I thought you quite likely didn’t intend it so. I’m not sure my preferences are what matters—but for what it’s worth I would prefer either (1) just saying what your opinion is, and letting others ask where the opinion comes from if they want, or (2) saying where it comes from in a way that actually shares evidence with others, or at least is explicit about what evidence you’re intending to claim. (So e.g. you could maybe say something about what circling experiences led you to that opinion; or maybe those experiences led you to introspect in an informative way on your own experience of being triggered and/or mindkilled; or maybe they led you to talk with other people in those states about what was happening to them; or, for that matter, maybe it would be more like “While circling, I experienced a sudden rush of conviction that triggering and mindkilling are really the same thing, and now they look just the same to me, though I can’t put my finger on just why”.)
All the options in #2 are substantially more effort than just saying “Based on my experiences circling”, of course. But I think that extra effort may be what it takes to actually provide more information than just stating your opinion would.
While circling, I experienced a sudden rush of conviction
Wanted to respond more fully to this. This is really not how I learn things from circling (not new beliefs, anyway). In the LW frame, circling is an unusually good opportunity to collect training data about how humans respond to other humans in real time; you get to see interactions and probe people’s reactions to those interactions in a way you mostly don’t get to do otherwise.
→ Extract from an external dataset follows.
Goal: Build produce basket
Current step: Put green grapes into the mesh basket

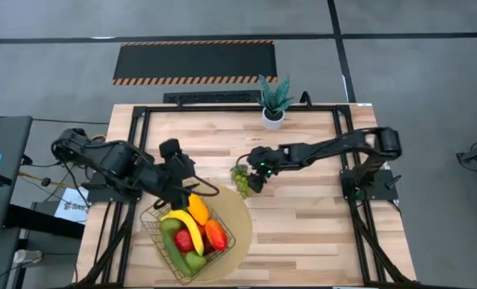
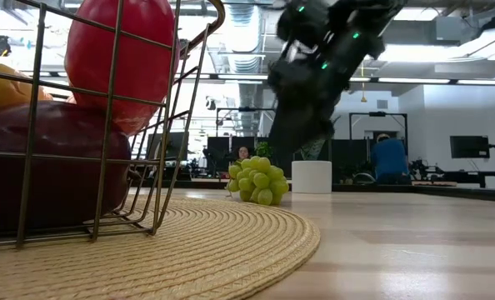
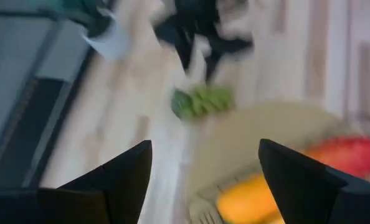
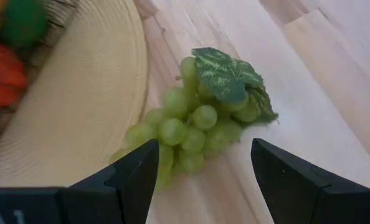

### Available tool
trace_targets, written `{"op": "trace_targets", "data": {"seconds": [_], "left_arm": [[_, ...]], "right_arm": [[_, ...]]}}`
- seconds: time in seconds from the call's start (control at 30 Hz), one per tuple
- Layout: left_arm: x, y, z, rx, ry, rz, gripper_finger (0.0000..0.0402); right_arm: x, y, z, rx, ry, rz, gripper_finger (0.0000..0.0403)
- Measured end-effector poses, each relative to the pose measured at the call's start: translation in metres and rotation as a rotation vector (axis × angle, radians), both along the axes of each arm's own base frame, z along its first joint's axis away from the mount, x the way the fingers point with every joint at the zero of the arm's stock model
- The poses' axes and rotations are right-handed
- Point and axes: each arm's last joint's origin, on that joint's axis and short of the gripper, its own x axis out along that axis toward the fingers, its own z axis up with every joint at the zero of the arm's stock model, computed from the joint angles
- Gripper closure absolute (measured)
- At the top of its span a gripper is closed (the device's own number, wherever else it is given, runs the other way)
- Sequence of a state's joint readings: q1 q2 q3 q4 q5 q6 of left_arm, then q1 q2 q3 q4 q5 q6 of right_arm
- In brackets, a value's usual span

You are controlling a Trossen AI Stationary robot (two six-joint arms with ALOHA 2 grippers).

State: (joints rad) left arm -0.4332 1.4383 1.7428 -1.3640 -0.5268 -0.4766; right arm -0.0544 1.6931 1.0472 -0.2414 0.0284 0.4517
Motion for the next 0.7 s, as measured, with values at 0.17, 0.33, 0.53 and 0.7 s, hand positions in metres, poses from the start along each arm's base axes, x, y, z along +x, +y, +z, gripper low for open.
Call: {"op": "trace_targets", "data": {"seconds": [0.17, 0.33, 0.53, 0.7], "left_arm": [[0.0, 0.002, 0.006, 0.05, -0.074, 0.013, 0.0121], [0.004, 0.001, 0.004, 0.068, -0.07, 0.021, 0.0121], [0.008, 0.0, 0.001, 0.073, -0.064, 0.035, 0.0121], [0.01, 0.0, 0.0, 0.077, -0.066, 0.046, 0.0121]], "right_arm": [[0.021, -0.001, -0.015, -0.007, 0.038, 0.011, 0.0127], [0.035, 0.002, -0.03, 0.037, 0.069, 0.047, 0.0127], [0.039, 0.007, -0.04, 0.046, 0.105, 0.058, 0.0134], [0.038, 0.005, -0.04, 0.047, 0.115, 0.052, 0.0195]]}}
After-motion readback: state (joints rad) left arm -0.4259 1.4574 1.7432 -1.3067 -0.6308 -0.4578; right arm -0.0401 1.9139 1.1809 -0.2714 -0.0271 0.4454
The repeated experience of seeing a person react in a certain way, then having the circle dive into that reaction and reveal the layers and layers of motivations underneath it (e.g. “I reacted angrily because I was afraid you were attacking me because I hate myself and think I have no redeeming qualities because...”), can teach you a lot (about, among other things, metacognitive blindspots) if you’re open to it, especially if that person is you, in much the same way that you’d learn a lot about businesses by just spending a lot of time watching people run a business, or learn a lot about carpentry by spending a lot of time watching carpenters carp. The learning process I run in circles is the same one I run for learning about anything else from direct experience (and watching experts), it’s just that the substrate on which the learning process acts is unusual levels of detail regarding other humans’ internal experience (so there’s some interesting messing around with meta levels that spices things up, but LW isn’t a stranger to such things).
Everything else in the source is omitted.